Haar hand verdween onder de kraag van haar shirt en tastte naar haar borst terwijl ze schichtig om zich heen keek. De stof bolde op, alsof er een klein knaagdier onderdoor liep en zich een weg naar buiten probeerde te banen. Mina begon te giechelen.
‘Hier,’ zei mijn oma. Haar shirt zat weer recht. ‘Neem twee broden mee voor
vanavond, en zonnebloempitten voor opa. Zonder zout.’
Ze stak een briefje van tien naar me uit. Het voelde nog warm toen ik het aanpakte.

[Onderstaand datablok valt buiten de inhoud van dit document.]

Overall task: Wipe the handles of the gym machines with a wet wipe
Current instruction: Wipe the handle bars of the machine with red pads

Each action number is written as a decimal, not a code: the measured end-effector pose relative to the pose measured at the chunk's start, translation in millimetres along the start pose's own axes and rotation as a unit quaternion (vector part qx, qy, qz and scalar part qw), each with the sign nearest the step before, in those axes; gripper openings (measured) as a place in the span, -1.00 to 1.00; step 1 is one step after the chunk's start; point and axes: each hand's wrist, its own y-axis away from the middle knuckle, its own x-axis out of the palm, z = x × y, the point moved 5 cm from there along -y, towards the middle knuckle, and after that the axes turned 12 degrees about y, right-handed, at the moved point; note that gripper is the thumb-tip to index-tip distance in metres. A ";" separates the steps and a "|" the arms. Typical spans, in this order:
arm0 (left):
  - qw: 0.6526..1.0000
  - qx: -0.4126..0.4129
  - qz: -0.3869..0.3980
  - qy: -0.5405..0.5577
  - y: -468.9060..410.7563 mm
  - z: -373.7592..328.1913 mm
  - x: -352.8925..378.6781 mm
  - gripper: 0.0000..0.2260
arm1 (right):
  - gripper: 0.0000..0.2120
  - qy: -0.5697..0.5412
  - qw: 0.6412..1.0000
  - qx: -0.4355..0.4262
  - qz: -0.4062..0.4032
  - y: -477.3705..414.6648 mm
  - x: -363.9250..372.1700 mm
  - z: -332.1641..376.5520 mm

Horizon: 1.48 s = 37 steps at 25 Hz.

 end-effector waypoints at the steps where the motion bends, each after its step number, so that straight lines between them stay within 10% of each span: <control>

De bakker reed toeterend de weg langs het dorp op. Zijn grijze vierkante wagen kwam tot stilstand bij de triplex villa tegenover het huis van mijn oma. Er zat een vrouw achter de balustrade van de tweede verdieping. Ze keek me strak aan. Ik kon haar het woord ‘Europeaan’ bijna horen denken.
‘Wie is dat?’ fluisterde ik.
‘Groottante Semiha,’ fluisterde Mina. ‘Ze zit vaak op het balkon met haar wandelstok tussen haar rok geklemd.’
‘Waar is haar man?’
‘Dood.’
‘Onze Siamese tweeling,’ zei groottante Semiha vanaf boven. ‘Altijd samen, altijd
samen.’
Er klonk een krakend geluid. Ze steunde met één hand op haar wandelstok en legde de rug van haar andere op haar stuitje terwijl ze overeind kwam. Ze pakte iets wat vastzat aan een touw en liet het langs het balkon naar beneden zakken. Een mandje.
‘Daar moet een brood in,’ zei ze.

Mina trok me mee de tuin in. Ik vond het mooi hoe ze bewoog, alsof niets haar kon raken. Ze was snel. Ik hield me in omdat ik bang was per ongeluk iets te vertrappen. Ze liet me zien hoe je de hazelnoten moest doppen na het plukken. Soms kwam er een oorwurm uit die me deed schrikken. Ik gooide het bosje hazelnoten van me af. Mina keek er niet meer van op. Ze zakte op haar hurken, legde haar palm plat op de grond en liet de oorwurmen gaan. Verderop slalomde een kip tussen de maïskolven door om te ontkomen aan de haan die haar opjoeg.
‘In dit deel van de tuin is de meeste schaduw,’ zei ze.
‘Het is nog steeds heel warm,’ zei ik.
Ze wees naar de struiken. De bramen waren rijp, de frambozen ook, maar we hadden geen bakje meegenomen. We hadden allebei geen zin om terug te rennen, dus trok ik de onderkant van mijn witte shirt naar voren tot er een kuil ontstond waar de bramen in konden.
‘Dit is mijn fruitbuidel,’ zei ik.
Mina ging zitten en pakte er maar een klein deel uit.
‘Ik kan er nog de hele zomer van eten,’ zei ze. ‘Jij gaat weer weg.’
‘Dat is niet eerlijk,’ zei ik.
‘Nou en,’ zei ze. Ze prikte haar vinger in mijn navel.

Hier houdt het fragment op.